FOSTER CITY, Calif.—In an effort that plays into the Critical Path Initiative of the U.S. Food and Drug Administration (FDA), life sciences company Entelos is partnering with the Hamner Institutes for Health Sciences in Research Triangle Park, N.C. to shed light on how pharmaceutical drugs and chemical agents can sometimes damage the liver.

The two-year project will bring Hamner's more than 30 years of experience in environmental health sciences, chemical risk assessment, liver injury and systems biology together with Entelos' Physiolab technology, a large-scale computer model that simulates disease in a virtual patient. Their aim is to create an in silico model that can help identify patient types who are at risk for developing liver injury in response to drug exposure.

Creating organ or disease models for predictive biosimulation is nothing new for Entelos, which has enjoyed multiple successes in such work, but this is the first time the California-based company will be focusing so much on patient safety.

"We made a commitment to move into the area of patient safety and adverse events a few years ago, but really, our work has continued to focus on efficacy," notes Mikhail Gishizky, chief scientific officer for Entelos. "The first question our pharma partners have generally wanted to know is how effective a drug will be against a given indication. Now, as we've established our capabilities in the area of efficacy, we're seeing more interest in the area of creating in silico models that address safety, and we see a lot of our future being in that area given how big a problem safety can be for getting drugs to market."

Understanding liver toxicity is the major issue in drug safety studies and arguably the biggest issue nowadays in drug development in general, notes Dr. Paul Watkins, director of the Center for Drug Safety Sciences in Research Triangle Park, a joint collaboration between the Hamner and the medical and pharmacy schools at the University of North Carolina, Chapel Hill.

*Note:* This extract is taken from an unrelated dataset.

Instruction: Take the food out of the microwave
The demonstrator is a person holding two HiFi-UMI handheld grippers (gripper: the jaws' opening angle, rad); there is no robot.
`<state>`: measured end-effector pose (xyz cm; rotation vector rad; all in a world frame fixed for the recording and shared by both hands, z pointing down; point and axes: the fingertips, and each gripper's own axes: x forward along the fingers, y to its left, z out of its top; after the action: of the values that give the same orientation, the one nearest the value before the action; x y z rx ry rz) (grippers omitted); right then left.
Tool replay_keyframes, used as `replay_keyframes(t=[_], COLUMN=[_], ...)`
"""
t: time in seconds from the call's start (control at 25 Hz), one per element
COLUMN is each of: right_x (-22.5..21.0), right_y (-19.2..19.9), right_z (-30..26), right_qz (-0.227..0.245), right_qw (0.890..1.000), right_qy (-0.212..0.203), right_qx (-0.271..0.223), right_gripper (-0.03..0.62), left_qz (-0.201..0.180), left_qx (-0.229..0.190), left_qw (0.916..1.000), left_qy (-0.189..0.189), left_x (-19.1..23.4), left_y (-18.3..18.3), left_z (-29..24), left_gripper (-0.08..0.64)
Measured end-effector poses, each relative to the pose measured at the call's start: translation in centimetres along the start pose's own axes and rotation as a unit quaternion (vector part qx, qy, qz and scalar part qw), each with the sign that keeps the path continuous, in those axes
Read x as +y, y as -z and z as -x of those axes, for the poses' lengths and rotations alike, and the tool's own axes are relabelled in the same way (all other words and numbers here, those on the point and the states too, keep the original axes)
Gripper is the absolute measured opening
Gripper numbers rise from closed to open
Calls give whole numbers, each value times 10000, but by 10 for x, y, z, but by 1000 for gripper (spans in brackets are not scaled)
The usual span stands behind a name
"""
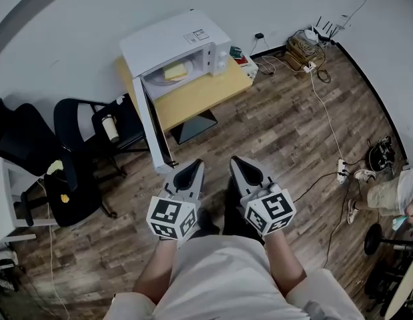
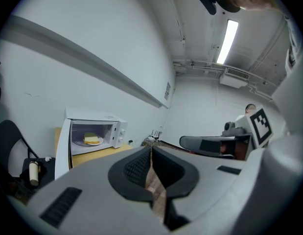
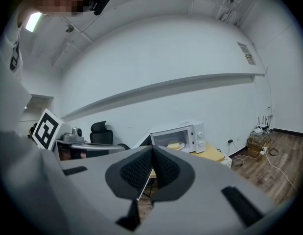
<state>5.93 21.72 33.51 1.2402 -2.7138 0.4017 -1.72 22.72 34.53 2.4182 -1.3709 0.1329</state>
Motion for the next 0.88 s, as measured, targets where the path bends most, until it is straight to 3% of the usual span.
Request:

"Drug safety has really become the bottleneck to drug development, and that will continue going forward," Watkins says. "Drug companies have come up with more effective drugs and are finding success by tying clinical trials to genetic studies and creating adaptive trials, so it should be easier to make drug discovery and development more efficient. But there has been too little development in understanding drug toxicity, particularly with the liver, which is the chief reason the drugs are stopped mid-trial or taken off the market."

Along with Entelos and Watkins' team, two FDA scientists will work on the scientific advisory board for the project. The project is born originally out of interest from the FDA for its Critical Path Initiative, which aims to reduce the time it takes to develop and approve safe and effective medical products to serve patients in need.

An important aspect of the liver toxicity model being created is that it will be a dual-species platform, representing a virtual population of humans and a virtual population of rats, Gishizky stresses, "which will really allow the translational research piece of this project to occur."

By the end of the project's two-year run, there will be a version 1 of the liver toxicity platform, which will be used by the FDA in its assessment of potential liver toxicity for drug candidates, and the platform also will be made available to academic and pharma company researchers under an as-yet-to-be-determined model. Entelos expects to begin taking on custom projects for companies or academic interests after version 1 is available, and will create modules for specific drug discovery and development applications. Many, if not most, of those modules will be proprietary in nature.

"Version 1 of the model won't be perfect," Watkins notes, "but the FDA feels it will be a great improvement on how it is doing things now, and I think that's true as well."